La gestion des jumeaux chez la jument - La Semaine Vétérinaire n° 1494 du 04/05/2012
La Semaine Vétérinaire n° 1494 du 04/05/2012

Formation

ÉQUIDÉS

Auteur(s) : ERIN GILLAM

POINTS FORTS

– La gestation double est reproductible chez la même jument.

– La prévalence de jumeaux varie selon les races (14 % chez le pur-sang, 3,5 % chez le standardbred).

– Plus un étalon est fertile, plus il risque de produire des jumeaux.

Les jumeaux sont une cause de résorption fœtale, d’avortement et de dystocie et les poulains qui survivent nécessitent souvent des soins intensifs sophistiqués et coûteux. Les jumeaux équins sont quasi exclusivement dizygotes, résultant d’ovulations multiples, synchrones ou asynchrones. Depuis l’utilisation des techniques de reproduction assistées (transfert d’embryons et d’ovocytes, injections intracytoplasmiques de sperme, biopsies embryonnaires), l’incidence de jumeaux monozygotes a augmenté.
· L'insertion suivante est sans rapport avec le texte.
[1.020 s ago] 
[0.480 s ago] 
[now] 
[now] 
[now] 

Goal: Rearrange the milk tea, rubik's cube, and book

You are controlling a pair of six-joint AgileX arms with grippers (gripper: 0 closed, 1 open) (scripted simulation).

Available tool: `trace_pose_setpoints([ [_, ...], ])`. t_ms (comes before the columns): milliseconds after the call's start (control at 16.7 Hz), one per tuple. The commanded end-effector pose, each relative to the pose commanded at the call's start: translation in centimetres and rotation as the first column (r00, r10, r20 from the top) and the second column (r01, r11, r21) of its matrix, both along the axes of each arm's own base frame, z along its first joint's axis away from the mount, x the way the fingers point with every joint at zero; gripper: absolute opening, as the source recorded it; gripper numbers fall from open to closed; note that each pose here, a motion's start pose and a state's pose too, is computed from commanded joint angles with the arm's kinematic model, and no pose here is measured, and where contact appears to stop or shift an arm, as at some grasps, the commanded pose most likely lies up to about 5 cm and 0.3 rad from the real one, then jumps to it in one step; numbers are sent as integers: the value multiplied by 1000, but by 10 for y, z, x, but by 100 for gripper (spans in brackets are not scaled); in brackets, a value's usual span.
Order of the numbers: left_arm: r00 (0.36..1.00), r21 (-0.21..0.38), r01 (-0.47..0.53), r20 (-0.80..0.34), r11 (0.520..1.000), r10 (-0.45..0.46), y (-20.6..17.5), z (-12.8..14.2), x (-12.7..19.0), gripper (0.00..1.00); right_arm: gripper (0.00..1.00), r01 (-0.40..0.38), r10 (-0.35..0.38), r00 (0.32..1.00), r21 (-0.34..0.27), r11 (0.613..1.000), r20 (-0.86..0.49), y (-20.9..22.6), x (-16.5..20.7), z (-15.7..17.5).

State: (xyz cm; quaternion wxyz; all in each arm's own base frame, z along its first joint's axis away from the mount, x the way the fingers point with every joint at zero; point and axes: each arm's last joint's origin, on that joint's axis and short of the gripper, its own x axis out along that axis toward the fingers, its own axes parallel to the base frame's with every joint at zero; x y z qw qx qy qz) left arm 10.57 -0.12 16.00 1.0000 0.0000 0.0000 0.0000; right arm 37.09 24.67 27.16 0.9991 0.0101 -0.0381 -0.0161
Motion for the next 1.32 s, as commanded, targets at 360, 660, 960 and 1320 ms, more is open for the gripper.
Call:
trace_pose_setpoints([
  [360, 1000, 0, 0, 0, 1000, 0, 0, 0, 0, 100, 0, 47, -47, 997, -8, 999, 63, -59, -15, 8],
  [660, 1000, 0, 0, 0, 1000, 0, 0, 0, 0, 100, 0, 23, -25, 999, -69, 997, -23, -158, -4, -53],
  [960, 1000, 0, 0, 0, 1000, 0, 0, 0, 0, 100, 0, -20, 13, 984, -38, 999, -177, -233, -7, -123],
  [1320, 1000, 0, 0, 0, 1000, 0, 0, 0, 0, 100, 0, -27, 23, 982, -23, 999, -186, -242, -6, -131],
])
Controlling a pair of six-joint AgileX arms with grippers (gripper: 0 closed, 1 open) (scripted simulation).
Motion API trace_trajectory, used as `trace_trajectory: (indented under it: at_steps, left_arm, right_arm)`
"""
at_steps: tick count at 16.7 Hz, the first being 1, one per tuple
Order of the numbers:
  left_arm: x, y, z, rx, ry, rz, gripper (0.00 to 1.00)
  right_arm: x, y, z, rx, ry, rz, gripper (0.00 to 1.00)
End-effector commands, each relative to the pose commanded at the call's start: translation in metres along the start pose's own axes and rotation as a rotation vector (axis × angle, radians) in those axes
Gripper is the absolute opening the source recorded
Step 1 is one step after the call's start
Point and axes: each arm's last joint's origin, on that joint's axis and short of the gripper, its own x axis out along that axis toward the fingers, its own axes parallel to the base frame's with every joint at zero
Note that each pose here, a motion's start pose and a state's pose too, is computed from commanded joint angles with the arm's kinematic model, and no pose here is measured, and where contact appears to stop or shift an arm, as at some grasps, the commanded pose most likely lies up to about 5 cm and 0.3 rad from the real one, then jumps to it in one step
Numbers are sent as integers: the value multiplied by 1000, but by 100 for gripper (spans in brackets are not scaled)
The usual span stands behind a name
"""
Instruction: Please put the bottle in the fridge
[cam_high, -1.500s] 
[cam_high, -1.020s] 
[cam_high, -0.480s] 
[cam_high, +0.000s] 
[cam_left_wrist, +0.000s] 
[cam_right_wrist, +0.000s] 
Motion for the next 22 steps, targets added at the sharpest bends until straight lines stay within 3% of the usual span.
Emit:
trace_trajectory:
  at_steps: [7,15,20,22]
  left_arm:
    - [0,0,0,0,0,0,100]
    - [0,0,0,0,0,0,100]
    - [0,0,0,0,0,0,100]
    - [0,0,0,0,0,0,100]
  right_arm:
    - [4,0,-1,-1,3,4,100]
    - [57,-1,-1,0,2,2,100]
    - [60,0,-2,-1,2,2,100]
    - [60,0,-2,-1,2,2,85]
La cause la plus fréquente du non-diagnostic de gémellité est la réalisation de l’examen avant la période où la 2e gestation peut être détectée (ovulation asynchrone). La présence de 2 corps jaunes et d’une seule vésicule est un indice qui doit conduire au réexamen de la jument dans les jours suivants. D’autres causes incluent un examen effectué dans de mauvaises conditions, des schémas de croissance variables, une difficulté à distinguer 2 battements cardiaques adjacents et le manque d’expérience du praticien.

Il existe plusieurs techniques pour réduire une gestation gémellaire, le but étant toujours d’éliminer 1 fœtus et de préserver le 2e. Le choix de la technique dépend essentiellement du stade de gestation et du site de fixation des embryons l’un par rapport à l’autre.

ÉVOLUTION NATURELLE DE LA GESTATION GÉMELLAIRE

La jument est efficace dans la réduction d’une gestation gémellaire à une gestation simple. L’absorption compétitive des nutriments est directement reliée à la taille et à la position (unilatérale versus bilatérale) des embryons tôt au cours de la gestation (voir tableau 1), ainsi qu’à leur type de placentation plus tard lors du développement.

Chez la jument, la probabilité de perdre 1 ou 2 vésicules avant la date de fixation (J16) est minime et se rapproche de celle de la mort embryonnaire précoce (4 à 7 %). Le taux de résorption embryonnaire entre J17 et J40 est beaucoup plus important, particulièrement lors de gestation unilatérale. Ainsi, une différence de diamètre entre les 2 vésicules (ovulations asynchrones) augmente la probabilité de fixation unilatérale et l’incidence de réduction d’une vésicule, précipite le jour de réduction et raccourcit l’intervalle entre l’initiation et la fin de la réduction.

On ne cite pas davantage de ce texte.